Politique d'achat des médicaments mise en place : changement de molécules pour une même utilisation en cours d'année, choix des molécules adapté à la prescription externe.
Pour l'analyse des dépenses de médicaments :
Rappel : les dépenses liées à la rétrocession et à l'hépatite C ne font pas partie des objectifs fixés dans le cadre de la contractualisation CAQOS ; en revanche, pour l'année 2015, l'honoraire de dispensation par boîte est inclus dans le champ des dépenses analysées.
L'objectif est d'analyser si l'évolution des dépenses de pharmacie délivrées en ville est explicable par l'évolution de l'activité de l'établissement pour les spécialités concernées, et si l'établissement dispose d'une marge de manœuvre pour les faire diminuer.

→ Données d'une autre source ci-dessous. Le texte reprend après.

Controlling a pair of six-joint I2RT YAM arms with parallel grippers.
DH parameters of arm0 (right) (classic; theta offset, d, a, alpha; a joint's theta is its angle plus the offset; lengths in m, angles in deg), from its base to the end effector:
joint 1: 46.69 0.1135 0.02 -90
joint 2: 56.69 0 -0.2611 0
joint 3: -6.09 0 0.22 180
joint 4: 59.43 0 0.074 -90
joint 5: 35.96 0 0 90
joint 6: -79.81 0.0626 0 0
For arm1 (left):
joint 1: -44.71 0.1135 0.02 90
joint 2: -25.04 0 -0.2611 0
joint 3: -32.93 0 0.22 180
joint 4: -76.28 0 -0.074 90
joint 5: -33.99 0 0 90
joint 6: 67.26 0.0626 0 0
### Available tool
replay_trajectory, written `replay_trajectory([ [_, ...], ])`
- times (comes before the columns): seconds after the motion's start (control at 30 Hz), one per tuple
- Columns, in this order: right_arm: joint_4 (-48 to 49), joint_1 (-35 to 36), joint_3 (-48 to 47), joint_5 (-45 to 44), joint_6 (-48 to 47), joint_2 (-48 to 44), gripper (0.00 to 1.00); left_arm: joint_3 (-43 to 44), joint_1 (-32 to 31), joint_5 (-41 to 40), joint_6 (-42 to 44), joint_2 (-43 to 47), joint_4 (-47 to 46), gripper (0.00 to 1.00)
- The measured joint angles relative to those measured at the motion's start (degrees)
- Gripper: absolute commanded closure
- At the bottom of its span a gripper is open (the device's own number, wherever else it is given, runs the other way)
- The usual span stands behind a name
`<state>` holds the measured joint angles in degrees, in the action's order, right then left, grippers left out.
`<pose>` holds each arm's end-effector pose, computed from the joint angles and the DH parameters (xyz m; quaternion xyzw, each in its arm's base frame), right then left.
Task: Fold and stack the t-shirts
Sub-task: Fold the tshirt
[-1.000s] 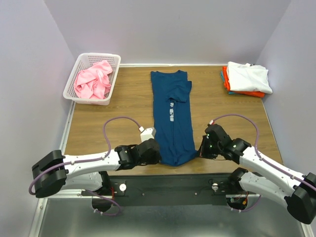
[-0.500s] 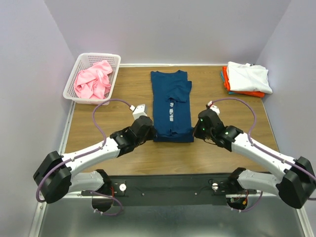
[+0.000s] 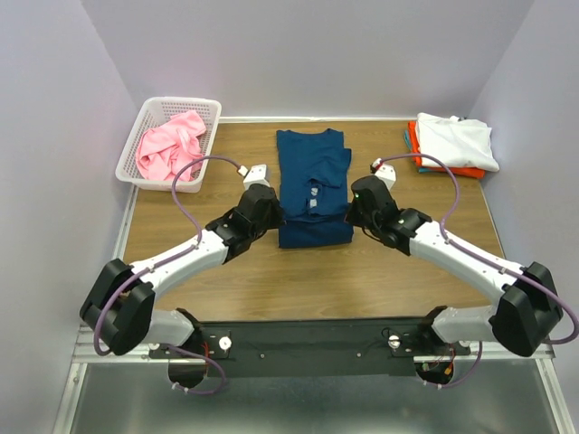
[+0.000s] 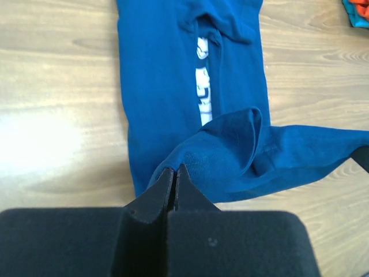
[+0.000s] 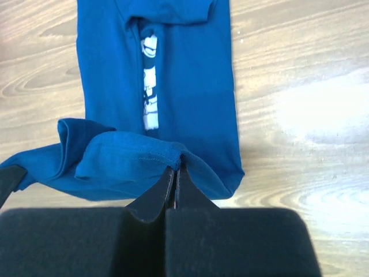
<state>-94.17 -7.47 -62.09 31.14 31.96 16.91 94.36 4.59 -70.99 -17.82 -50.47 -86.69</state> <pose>0.2214 0.1493 0.2583 0.1063 0.8864 0.1327 0.4305 0.2270 -0.1701 0.2433 -0.0674 0.8631 -0.2290 0.4450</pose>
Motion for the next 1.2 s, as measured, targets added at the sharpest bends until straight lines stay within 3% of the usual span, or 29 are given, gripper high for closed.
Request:
replay_trajectory([
  [0.53,4.1,-8.5,-5.4,2.9,-3.9,11.8,0.99,11.2,6.2,4.8,7.0,-14.3,-2.5,1.00],
  [1.2,6.9,-13.1,-13.2,10.2,-7.3,28.4,0.99,19.4,11.3,11.0,11.1,-28.8,-2.4,1.00],
])
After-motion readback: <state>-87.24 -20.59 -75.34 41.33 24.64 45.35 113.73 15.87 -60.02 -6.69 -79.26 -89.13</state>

Examiner les classes de produits, les montants et les taux d'évolution, affiner l'analyse par molécule (DCI) ou par produits ;
Rapprocher les résultats de l'établissement avec l'impact de la politique du médicament :
- baisses de prix de certains produits ;
- évolution du répertoire des groupes génériques et commercialisation de biosimilaires (entrées et sorties de N et N - 1) ;
- évolution de la liste des produits à prescription hospitalière restreinte ou initiale (entrées et sorties de N et N - 1) ;
- évolution de la liste des médicaments délivrables en officine, ou en double circuit.

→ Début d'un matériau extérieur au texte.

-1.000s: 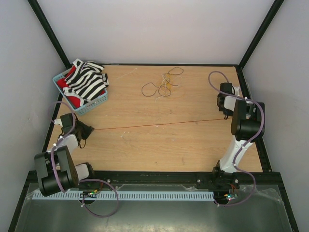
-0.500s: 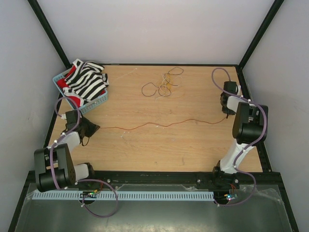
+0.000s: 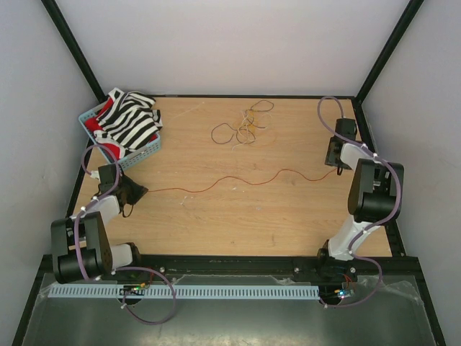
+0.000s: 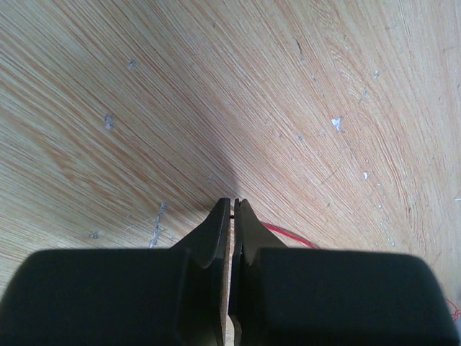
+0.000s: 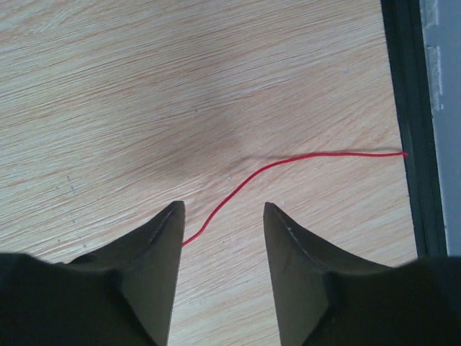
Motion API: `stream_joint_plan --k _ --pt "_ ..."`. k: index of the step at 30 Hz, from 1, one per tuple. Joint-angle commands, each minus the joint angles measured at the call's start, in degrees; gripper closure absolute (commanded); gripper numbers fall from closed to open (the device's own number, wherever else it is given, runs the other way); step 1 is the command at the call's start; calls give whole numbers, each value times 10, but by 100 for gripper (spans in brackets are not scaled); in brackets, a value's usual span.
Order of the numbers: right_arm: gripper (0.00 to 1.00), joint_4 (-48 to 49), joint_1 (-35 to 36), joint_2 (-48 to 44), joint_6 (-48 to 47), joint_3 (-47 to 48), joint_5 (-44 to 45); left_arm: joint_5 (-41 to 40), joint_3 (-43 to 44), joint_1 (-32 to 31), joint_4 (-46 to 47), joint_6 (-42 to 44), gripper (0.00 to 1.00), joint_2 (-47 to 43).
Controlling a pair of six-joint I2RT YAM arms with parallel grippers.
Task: Zip-tie the wires
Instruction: Straighten the cable at the center of the board.
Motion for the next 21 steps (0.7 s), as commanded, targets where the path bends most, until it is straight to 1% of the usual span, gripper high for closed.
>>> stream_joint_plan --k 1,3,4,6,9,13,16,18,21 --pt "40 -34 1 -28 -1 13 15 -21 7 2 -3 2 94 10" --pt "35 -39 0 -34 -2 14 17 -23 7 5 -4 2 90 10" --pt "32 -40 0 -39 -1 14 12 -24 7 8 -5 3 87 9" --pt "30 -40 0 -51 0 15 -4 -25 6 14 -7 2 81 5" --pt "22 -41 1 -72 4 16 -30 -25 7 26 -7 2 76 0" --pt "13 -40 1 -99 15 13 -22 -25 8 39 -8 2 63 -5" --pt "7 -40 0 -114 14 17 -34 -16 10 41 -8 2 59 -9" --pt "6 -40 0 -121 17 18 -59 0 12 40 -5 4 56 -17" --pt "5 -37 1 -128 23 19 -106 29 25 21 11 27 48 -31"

Analyser le taux de prescription de médicaments dans le répertoire des groupes génériques.
Identifier l'existence de référentiels de prescription.
Comparer l'évolution de l'activité de l'établissement dans les spécialités ou disciplines pouvant correspondre aux classes ou molécules analysées.
Afin d'alimenter cette analyse, l'ARS conjointement avec l'organisme local d'assurance maladie pourra fournir les données suivantes :
- le profil de l'établissement établi par la CNAMTS ;
- la liste des codes CIP des produits composant chacune des classes ;
- des indicateurs de comparaison entre établissements pour les prescriptions de certains produits ;
- l'état de la démographie médicale libérale dans la zone de recrutement de l'établissement.
De son côté, l'établissement pourra apporter toutes les informations qu'il jugera utiles telles que :
- les données d'activité par discipline ou spécialités ;
- les informations relatives aux recrutements récents de praticiens hospitaliers pouvant expliquer certaines évolutions ;
- les informations données aux internes et aux externes quant aux bonnes pratiques de prescription ;
- l'évolution du recrutement des patients ;
- les résultats d'audits internes qui ont pu être effectués sur des prescriptions et permettant de garantir le respect des recommandations de pratique au sein de l'établissement.
Pour l'analyse des dépenses de LPP :
Les éléments permettant l'analyse des dépenses de LPP sont principalement identiques à ceux indiqués précédemment pour l'analyse des dépenses de médicaments.
L'impact des évolutions nationales pourra être établi à partir des évolutions suivantes relatives :
- aux tarifs de remboursement ;
- aux conditions de prescription ;
- aux inscriptions à la LPP.
De même, l'analyse tiendra compte de :
- l'existence de règles de prescription de la LPP ;
- l'existence de règles de facturation et leur respect.